In the top of AArch64SchedA57.td
, various processor resource are
defined, as follows
def A57UnitB : ProcResource<1>; // Type B micro-ops
def A57UnitI : ProcResource<2>; // Type I micro-ops
def A57UnitM : ProcResource<1>; // Type M micro-ops
def A57UnitL : ProcResource<1>; // Type L micro-ops
def A57UnitS : ProcResource<1>; // Type S micro-ops
def A57UnitX : ProcResource<1>; // Type X micro-ops
def A57UnitW : ProcResource<1>; // Type W micro-ops
let SchedModel = CortexA57Model in {
def A57UnitV : ProcResGroup<[A57UnitX, A57UnitW]>; // Type V micro-ops
}
According the Cortex-A57 software optimization manual, Cortex-A57 has 8
function units in the backend,
-
Branch(B)
-
Integer 0(I0)
-
Integer 1(I1)
-
Integer Muti-Cycle(M)
-
Load(L)
-
Store(S)
-
FP/ASIMD 0(F0)
-
FP/ASIMD 1(F1)
So I think A57UnitW
and A57UnitX
should be the TableGen records
defining pipeline F0 and F1, respectively.
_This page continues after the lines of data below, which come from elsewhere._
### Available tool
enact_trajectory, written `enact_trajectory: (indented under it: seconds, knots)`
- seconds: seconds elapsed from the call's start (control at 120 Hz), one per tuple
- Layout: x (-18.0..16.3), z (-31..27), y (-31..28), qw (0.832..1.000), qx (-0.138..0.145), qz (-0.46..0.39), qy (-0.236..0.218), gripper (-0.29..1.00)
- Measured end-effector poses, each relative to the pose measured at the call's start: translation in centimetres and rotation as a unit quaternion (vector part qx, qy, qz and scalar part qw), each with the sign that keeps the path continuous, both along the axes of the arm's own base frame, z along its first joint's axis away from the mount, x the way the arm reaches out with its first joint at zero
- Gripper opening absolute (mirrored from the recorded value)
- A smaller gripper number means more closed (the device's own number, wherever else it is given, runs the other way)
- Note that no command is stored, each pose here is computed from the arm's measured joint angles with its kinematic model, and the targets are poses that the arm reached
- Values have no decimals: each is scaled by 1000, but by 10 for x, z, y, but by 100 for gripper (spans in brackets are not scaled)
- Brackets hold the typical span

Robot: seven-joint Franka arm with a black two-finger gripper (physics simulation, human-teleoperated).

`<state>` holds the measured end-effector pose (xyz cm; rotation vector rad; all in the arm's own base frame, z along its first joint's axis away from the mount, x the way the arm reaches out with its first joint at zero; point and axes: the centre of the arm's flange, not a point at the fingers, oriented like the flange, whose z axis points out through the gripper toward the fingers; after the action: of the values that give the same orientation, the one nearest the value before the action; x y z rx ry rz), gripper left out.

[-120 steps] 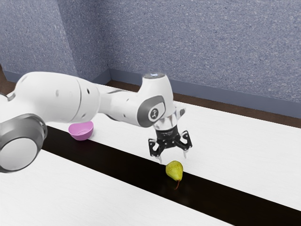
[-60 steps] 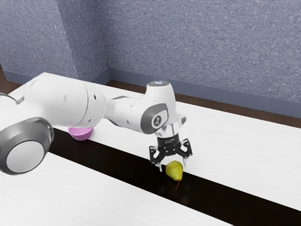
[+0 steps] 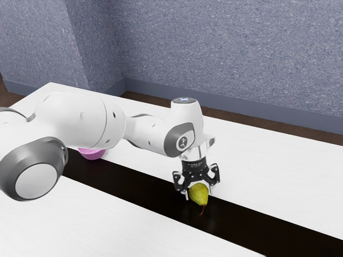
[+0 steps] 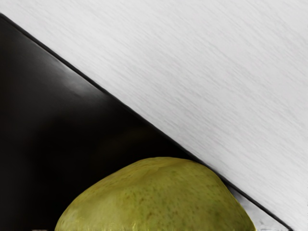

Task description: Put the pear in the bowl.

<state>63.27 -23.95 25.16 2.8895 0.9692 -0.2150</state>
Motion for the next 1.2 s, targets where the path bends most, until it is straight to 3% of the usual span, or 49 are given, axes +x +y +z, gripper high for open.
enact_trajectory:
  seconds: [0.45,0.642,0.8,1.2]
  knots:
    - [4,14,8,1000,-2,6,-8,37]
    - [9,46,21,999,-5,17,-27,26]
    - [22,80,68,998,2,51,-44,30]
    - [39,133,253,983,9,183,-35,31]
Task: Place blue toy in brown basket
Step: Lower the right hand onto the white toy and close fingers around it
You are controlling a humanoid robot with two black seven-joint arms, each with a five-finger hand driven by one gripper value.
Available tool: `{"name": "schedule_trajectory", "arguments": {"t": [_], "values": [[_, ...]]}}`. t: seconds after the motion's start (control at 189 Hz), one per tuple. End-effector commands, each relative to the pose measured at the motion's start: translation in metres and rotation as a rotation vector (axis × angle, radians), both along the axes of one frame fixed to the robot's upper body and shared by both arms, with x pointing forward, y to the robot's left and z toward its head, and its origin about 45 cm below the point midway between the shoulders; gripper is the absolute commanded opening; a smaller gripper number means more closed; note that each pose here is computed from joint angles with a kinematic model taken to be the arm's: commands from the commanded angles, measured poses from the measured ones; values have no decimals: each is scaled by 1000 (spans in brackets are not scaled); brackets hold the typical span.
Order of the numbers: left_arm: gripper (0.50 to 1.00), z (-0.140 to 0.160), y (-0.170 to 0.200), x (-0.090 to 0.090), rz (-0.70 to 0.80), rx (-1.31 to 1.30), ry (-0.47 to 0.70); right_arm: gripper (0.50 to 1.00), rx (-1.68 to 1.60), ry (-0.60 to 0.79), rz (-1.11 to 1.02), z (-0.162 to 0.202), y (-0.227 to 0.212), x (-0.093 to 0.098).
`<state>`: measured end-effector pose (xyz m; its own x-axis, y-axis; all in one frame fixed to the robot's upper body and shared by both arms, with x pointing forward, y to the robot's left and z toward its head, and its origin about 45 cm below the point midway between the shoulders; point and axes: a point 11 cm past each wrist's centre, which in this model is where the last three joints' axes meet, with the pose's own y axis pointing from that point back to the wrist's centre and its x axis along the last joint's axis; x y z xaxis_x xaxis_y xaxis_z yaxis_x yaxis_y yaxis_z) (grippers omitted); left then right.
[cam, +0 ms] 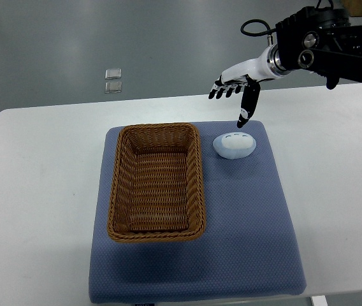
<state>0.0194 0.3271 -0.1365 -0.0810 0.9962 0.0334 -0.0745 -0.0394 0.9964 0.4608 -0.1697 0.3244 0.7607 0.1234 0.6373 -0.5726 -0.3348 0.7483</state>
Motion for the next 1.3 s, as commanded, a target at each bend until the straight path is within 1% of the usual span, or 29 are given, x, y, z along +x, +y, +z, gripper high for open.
{"name": "schedule_trajectory", "arguments": {"t": [0.0, 0.101, 0.19, 0.349, 0.519, 0.757, 0.868, 1.032, 1.164, 1.212, 1.243, 1.249, 1.254, 1.259, 1.265, 1.275, 1.291, 1.296], "values": [[1000, 0, 0, 0, 1, 1, -1, 913, -69, -20, -5, -4, -2, 1], [1000, 0, 0, 0, 0, 1, 0, 913, -64, -3, -3, -11, 2, -1], [1000, 0, -1, 0, 0, -2, -1, 913, -59, 13, -10, -28, 1, -4], [1000, 0, 0, 0, 0, -1, 0, 913, -32, 30, -28, -43, 2, -6], [1000, 0, 0, 0, 0, -1, 0, 913, -19, 41, -70, -71, -2, -4], [1000, 0, 0, 0, 6, 2, -2, 913, 10, 30, -104, -94, 4, -3], [1000, 0, 0, 0, 3, 2, -1, 911, 18, 34, -115, -109, 3, -6], [1000, 0, 0, 0, 2, 2, 0, 911, 20, 28, -129, -120, 5, -6], [1000, 0, 0, 0, 2, 2, 0, 907, 16, 25, -137, -122, 2, -5], [1000, 0, 0, 0, 0, 2, 0, 897, 14, 24, -141, -122, 1, -4], [1000, 0, 0, 0, 0, 2, 0, 874, 14, 25, -145, -124, -1, -4], [1000, 0, 0, 0, 0, 2, 0, 856, 14, 26, -146, -124, -1, -4], [1000, 0, 0, 0, 0, 2, 0, 856, 14, 26, -147, -124, -1, -4], [1000, 0, 0, 0, 0, 2, 0, 832, 14, 26, -147, -124, -1, -4], [1000, 0, 0, 0, 0, 2, 0, 832, 14, 26, -147, -124, -1, -4], [1000, 0, 0, 0, 0, 2, 0, 797, 11, 30, -149, -126, -2, -5], [1000, 0, 0, 0, 0, 2, 0, 785, 11, 30, -150, -127, -3, -5], [1000, 0, 0, 0, 0, 2, 0, 772, 9, 32, -151, -128, -3, -6]]}}
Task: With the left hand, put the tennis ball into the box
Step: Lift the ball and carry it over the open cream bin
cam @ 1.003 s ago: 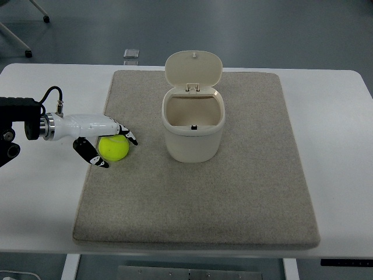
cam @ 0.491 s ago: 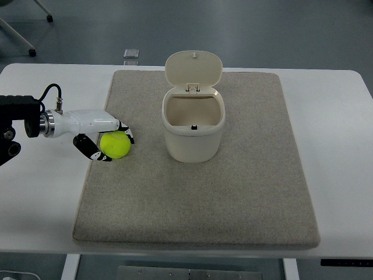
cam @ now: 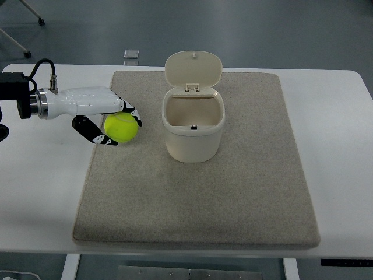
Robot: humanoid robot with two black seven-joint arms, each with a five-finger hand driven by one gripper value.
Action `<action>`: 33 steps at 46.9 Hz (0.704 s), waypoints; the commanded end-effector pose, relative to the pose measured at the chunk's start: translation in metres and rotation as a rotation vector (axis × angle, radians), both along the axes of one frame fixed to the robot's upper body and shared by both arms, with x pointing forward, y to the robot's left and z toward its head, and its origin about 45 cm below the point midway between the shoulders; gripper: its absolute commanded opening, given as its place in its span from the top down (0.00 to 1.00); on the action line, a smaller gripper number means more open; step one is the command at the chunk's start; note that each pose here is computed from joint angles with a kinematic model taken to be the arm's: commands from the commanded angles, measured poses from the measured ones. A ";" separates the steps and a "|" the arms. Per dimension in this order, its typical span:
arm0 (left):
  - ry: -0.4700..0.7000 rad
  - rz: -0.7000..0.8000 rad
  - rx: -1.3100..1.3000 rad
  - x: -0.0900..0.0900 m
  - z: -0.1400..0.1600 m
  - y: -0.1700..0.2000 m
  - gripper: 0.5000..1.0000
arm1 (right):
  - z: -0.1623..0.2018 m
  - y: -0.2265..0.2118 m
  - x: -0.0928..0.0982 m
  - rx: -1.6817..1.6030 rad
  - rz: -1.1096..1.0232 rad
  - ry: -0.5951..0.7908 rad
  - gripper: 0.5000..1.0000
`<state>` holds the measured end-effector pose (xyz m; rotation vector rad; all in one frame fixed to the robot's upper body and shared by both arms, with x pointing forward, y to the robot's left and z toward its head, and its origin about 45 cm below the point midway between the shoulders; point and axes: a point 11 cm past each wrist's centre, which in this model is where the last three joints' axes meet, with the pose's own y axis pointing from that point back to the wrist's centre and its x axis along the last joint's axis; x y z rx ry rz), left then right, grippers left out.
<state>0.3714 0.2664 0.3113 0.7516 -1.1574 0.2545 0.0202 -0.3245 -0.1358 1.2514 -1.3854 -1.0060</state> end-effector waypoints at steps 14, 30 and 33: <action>-0.172 -0.124 -0.043 0.001 0.053 -0.038 1.00 | 0.000 0.000 0.000 0.000 0.001 0.000 0.12; -0.322 -0.256 0.033 0.004 0.080 -0.082 1.00 | 0.000 0.000 0.001 0.000 0.001 -0.001 0.12; -0.345 -0.290 0.079 0.003 0.074 -0.091 1.00 | 0.000 0.000 0.001 0.000 0.001 -0.001 0.12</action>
So A57UnitW
and A57UnitX
together compose a ProcResGroup
, A57UnitV
,
which can execute a 128bit ASIMD floating point operation,
such as FMLA(Q-form), in a single clock cycle.
^^^^^^^^^^^^^^^^^^^^^^^^^^^^^^^^^^^^^^^^^^^^^^^^^^^^^^^^^^^^^^^^^^^^^^^^^^^^^^^
But in line 479-483 of AArch64SchedA57.td
, as shown below
def A57WriteFPVMAD : SchedWriteRes<[A57UnitV]> { let Latency = 9; }
def A57WriteFPVMAQ : SchedWriteRes<[A57UnitV, A57UnitV]> { let Latency = 10; }
def A57ReadFPVMA5 : SchedReadAdvance<5, [A57WriteFPVMAD, A57WriteFPVMAQ]>;
def : InstRW<[A57WriteFPVMAD, A57ReadFPVMA5], (instregex "^FML[AS](v2f32|v1i32|v2i32|v1i64)")>;
def : InstRW<[A57WriteFPVMAQ, A57ReadFPVMA5], (instregex "^FML[AS](v4f32|v2f64|v4i32|v2i64)")>;
In this code, an 128bit ASIMD FP multiply accumulate(FMLA/FMLS Q-form) requires
two A57UnitV
s, meaning that two clock cycles are needed.
^^^^^^^^^^^^^^^^^^^^^^^^^^^^^^^^^^^^^^^^^^^^^^^^^^^^^^^^^^^^^^^^^^^^^^^^^^^^^^^
There must be something wrong with my understanding, anyone could help me
figure out the problem? thanks a lot!